# attaching powerhead to end of canister outlet



## deezdrama (Jul 9, 2005)

OK i got 2 of those cheap jebo odysea large cfs4 canister filters- they work great but have noticed that the outlet tubes water rate is not very strong. My powerheads inlet screen can be taken off and the outlet hose from my canister would fit perfect on the powerhead inlet. This should increase the flowrate of my canister by helping the canisters motor by sucking water while the canister pushes it- but im afraid if the canister isnt flowing enough water through the powerhead the powerhead will go bad since it seems to pull more water then my canister pushes out. So i was thinking about using a hole punch and putting a hole in the tube right before the powerhead so if it couldnt get enough flow from the canister it could also draw it from the tank. What does anyone else think?


----------



## SAFETYpin (Feb 1, 2004)

deezdrama said:


> OK i got 2 of those cheap jebo odysea large cfs4 canister filters- they work great but have noticed that the outlet tubes water rate is not very strong. My powerheads inlet screen can be taken off and the outlet hose from my canister would fit perfect on the powerhead inlet. This should increase the flowrate of my canister by helping the canisters motor by sucking water while the canister pushes it- but im afraid if the canister isnt flowing enough water through the powerhead the powerhead will go bad since it seems to pull more water then my canister pushes out.

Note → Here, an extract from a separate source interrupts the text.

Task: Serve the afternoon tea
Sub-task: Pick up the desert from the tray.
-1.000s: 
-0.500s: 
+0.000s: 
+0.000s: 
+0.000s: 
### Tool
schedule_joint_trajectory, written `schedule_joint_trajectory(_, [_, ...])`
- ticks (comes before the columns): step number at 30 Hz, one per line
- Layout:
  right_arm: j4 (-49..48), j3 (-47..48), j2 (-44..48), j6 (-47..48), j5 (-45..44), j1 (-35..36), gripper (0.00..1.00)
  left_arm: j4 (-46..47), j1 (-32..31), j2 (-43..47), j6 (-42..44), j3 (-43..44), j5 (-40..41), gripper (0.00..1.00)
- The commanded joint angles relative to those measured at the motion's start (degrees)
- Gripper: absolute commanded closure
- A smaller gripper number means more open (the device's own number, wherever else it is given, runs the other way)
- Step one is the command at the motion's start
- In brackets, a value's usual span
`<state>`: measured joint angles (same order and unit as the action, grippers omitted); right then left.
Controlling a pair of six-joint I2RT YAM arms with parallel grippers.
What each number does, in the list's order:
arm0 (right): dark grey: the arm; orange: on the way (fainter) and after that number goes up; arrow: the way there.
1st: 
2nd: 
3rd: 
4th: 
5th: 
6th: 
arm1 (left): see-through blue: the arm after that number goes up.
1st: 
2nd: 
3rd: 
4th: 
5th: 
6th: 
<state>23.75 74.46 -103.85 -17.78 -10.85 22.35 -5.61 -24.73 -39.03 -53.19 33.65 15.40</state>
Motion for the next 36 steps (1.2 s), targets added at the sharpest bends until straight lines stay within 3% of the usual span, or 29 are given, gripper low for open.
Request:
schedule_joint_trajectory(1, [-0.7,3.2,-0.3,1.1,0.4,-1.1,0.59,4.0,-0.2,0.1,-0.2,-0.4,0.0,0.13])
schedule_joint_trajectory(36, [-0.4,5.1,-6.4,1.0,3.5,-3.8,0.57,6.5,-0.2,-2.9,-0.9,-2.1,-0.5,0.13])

So i was thinking about using a hole punch and putting a hole in the tube right before the powerhead so if it couldnt get enough flow from the canister it could also draw it from the tank. What does anyone else think?


All I know it pumps like to pump not suck. I know that doesnt really help at all but.


----------



## deezdrama (Jul 9, 2005)

Heres a cheesy little pic to demontstrate what i mean I could do better but why waste time



SAFETYpin said:


> OK i got 2 of those cheap jebo odysea large cfs4 canister filters- they work great but have noticed that the outlet tubes water rate is not very strong. My powerheads inlet screen can be taken off and the outlet hose from my canister would fit perfect on the powerhead inlet. This should increase the flowrate of my canister by helping the canisters motor by sucking water while the canister pushes it- but im afraid if the canister isnt flowing enough water through the powerhead the powerhead will go bad since it seems to pull more water then my canister pushes out. So i was thinking about using a hole punch and putting a hole in the tube right before the powerhead so if it couldnt get enough flow from the canister it could also draw it from the tank. What does anyone else think?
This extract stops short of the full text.